Earlier this year, McQueen won the Academy Award for best director for “12 Years a Slave,” which also won for best picture. It was his third feature film, following 2008s “Hunger,” which chronicled a 1981 hunger strike in Northern Ireland’s Maze prison, and 2011s “Shame,” the story of a sex addict in contemporary New York. His subjects in all three of his features are somewhat taboo topics and societal issues that have been, as he put it, “hiding in plain sight.”
He compared his exploration of sex addiction in “Shame” to Billy Wilder’s groundbreaking 1945 film on alcoholism, “The Lost Weekend,” — bringing a prevalent but little-discussed topic into the light and sparking conversation about it.
“I’m interested in the truth, and it’s that simple,” he said. “It’s not as if I’m trying to dig something out of the ground and say, ‘See!’”
Earlier this year, McQueen screened “12 Years a Slave” at the United Nations and spoke there about human trafficking’s ongoing practice around the world. In his best picture acceptance speech, he dedicated the award to the 21 million people estimated to be enslaved on Earth today. Yet, he said, he is not interested in becoming an activist, and his work can effect more change than he can as a speaker or public figure.
“With ‘12 Years a Slave,’ it did more damage talking about contemporary slavery than anything else today,” he said. “It showed the importance of what art can actually do.

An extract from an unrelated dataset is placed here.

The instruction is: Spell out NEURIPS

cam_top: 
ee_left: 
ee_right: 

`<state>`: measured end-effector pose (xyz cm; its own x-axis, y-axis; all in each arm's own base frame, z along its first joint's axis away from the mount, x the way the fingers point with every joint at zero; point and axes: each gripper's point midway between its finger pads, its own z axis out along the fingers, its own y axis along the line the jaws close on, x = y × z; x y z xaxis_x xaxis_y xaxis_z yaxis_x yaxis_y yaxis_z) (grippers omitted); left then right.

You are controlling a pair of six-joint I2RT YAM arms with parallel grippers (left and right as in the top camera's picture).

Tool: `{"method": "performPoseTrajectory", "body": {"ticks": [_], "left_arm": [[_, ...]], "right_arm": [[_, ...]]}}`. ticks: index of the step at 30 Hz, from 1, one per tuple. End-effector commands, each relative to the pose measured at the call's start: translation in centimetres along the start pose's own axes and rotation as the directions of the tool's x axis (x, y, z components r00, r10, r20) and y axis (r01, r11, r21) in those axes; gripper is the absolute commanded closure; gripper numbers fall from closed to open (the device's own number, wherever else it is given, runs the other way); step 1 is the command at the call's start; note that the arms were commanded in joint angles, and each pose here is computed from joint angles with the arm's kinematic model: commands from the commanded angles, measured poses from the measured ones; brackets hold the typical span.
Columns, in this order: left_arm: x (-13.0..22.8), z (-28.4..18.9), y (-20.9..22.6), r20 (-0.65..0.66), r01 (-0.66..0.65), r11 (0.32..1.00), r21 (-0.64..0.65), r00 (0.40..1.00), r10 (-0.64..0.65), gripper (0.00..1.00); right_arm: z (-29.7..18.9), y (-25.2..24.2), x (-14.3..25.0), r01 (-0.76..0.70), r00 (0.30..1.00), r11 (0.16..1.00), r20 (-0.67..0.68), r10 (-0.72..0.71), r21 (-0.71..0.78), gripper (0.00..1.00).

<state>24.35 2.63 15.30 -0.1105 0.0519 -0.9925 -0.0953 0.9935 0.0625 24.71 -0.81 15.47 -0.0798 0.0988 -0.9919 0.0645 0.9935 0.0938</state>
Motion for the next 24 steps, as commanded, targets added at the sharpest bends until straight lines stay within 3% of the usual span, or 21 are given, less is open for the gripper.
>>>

So I felt privileged to talk to the secretary-general and the U.N. about contemporary slavery.”
Before he turned to feature films, McQueen was an acclaimed artist whose film-installation work earned him the 1999 Turner Prize — Britain’s most prestigious award for artists younger than 50. Early films included “Static,” a seven-minute film, shot from a helicopter circling the Statue of Liberty, and “Drumroll,” which was displayed on three screens and made by attaching cameras to an oil drum and rolling it down a New York City street.
“Feature films are like the novel, and art is like poetry,” he said. “You’re doing the same things, but you’re doing them differently. The art, like poetry, is more abstract, and the movie is more linear storytelling. Everyone knows stories; all of us are sophisticated storytellers, but not everyone is steeped in the world of contemporary art, like poetry.”
McQueen was appointed as an official war artist by the British Imperial War Museum in 2003 and embedded with British troops in Iraq in that capacity. The resulting work, “Queen and Country,” is a cabinet containing a series of postage sheets with the faces of 160 men and women killed in the war on the stamps. The project led to a debate in parliament over whether the Royal Mail should allow the stamps into circulation, which it didn’t. He has called the project the most difficult of his career.
“I was dealing with the loved ones of those who had died and this regime that was ridiculous with the Royal Mail and being in-theater in Iraq,” he said. “It was hard, looking back on it. It was quite intense.”
McQueen is now developing a pilot for a television HBO series, which he said will start shooting in the fall.
“It’s like ‘A Tale of Two Cities,’” he said. “I wanted to make a piece like that — about the 1 percent and also about the underclass.”
Of the challenges of small-screen storytelling, he added, “The only problem with television for me, and I’m trying to deal with it now, is it’s less operatic.”
The symposium brings McQueen to the Roaring Fork Valley for the first time. He spent four days here before the proceedings at Anderson Ranch. Of the ranch and its constant hum of art-making, he said, “Everyone’s busy, they’re beavers here, cutting wood and photographing and making videos and so forth.”
He called the Telluride Film Festival his favorite in the world and compared its spirit to that of the Anderson Ranch artists’ symposium.
“It has the vibe of what is happening here,” he said. “People are talking about ideas, and things actually happen.”